** GIVEN INFORMATION follows **

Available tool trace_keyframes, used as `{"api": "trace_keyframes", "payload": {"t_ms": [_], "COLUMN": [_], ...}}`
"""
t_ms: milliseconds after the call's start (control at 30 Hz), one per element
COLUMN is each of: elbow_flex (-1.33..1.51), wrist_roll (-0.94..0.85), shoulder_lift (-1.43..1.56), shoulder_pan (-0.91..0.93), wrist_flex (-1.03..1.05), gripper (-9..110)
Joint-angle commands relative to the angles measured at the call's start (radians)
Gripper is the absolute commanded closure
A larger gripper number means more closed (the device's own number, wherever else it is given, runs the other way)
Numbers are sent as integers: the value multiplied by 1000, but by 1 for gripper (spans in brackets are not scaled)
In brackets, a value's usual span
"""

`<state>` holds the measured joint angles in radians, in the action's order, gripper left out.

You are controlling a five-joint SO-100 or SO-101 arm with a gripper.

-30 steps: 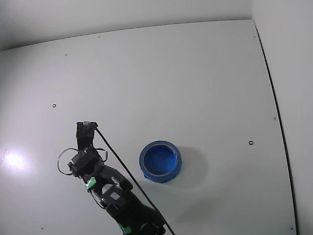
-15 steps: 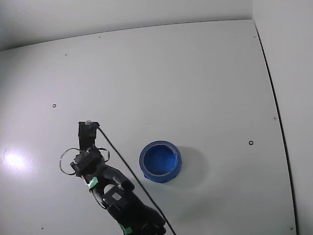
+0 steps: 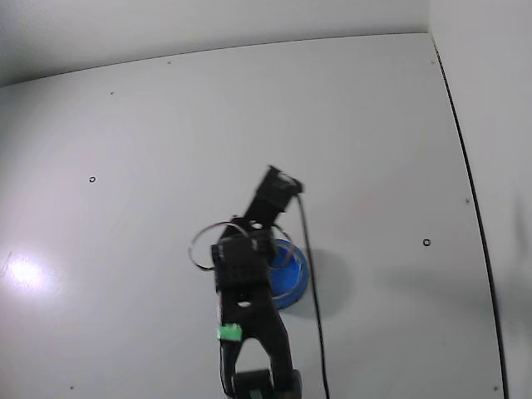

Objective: Grasp a block and put it in the bin.

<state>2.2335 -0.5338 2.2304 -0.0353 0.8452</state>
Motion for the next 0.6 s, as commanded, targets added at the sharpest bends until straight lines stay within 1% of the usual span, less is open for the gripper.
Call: {"api": "trace_keyframes", "payload": {"t_ms": [0, 167, 500, 567], "elbow_flex": [67, 178, 235, 235], "wrist_roll": [-14, -14, -3, -11], "shoulder_lift": [121, 123, 123, 123], "shoulder_pan": [123, 118, -40, -46], "wrist_flex": [-5, -5, -5, -5], "gripper": [101, 101, 101, 99]}}
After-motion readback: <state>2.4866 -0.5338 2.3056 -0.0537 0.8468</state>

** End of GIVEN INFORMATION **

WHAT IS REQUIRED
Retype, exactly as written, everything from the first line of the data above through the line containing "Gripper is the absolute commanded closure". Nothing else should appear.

OUTPUT FOR THIS EXERCISE
Available tool trace_keyframes, used as `{"api": "trace_keyframes", "payload": {"t_ms": [_], "COLUMN": [_], ...}}`
"""
t_ms: milliseconds after the call's start (control at 30 Hz), one per element
COLUMN is each of: elbow_flex (-1.33..1.51), wrist_roll (-0.94..0.85), shoulder_lift (-1.43..1.56), shoulder_pan (-0.91..0.93), wrist_flex (-1.03..1.05), gripper (-9..110)
Joint-angle commands relative to the angles measured at the call's start (radians)
Gripper is the absolute commanded closure

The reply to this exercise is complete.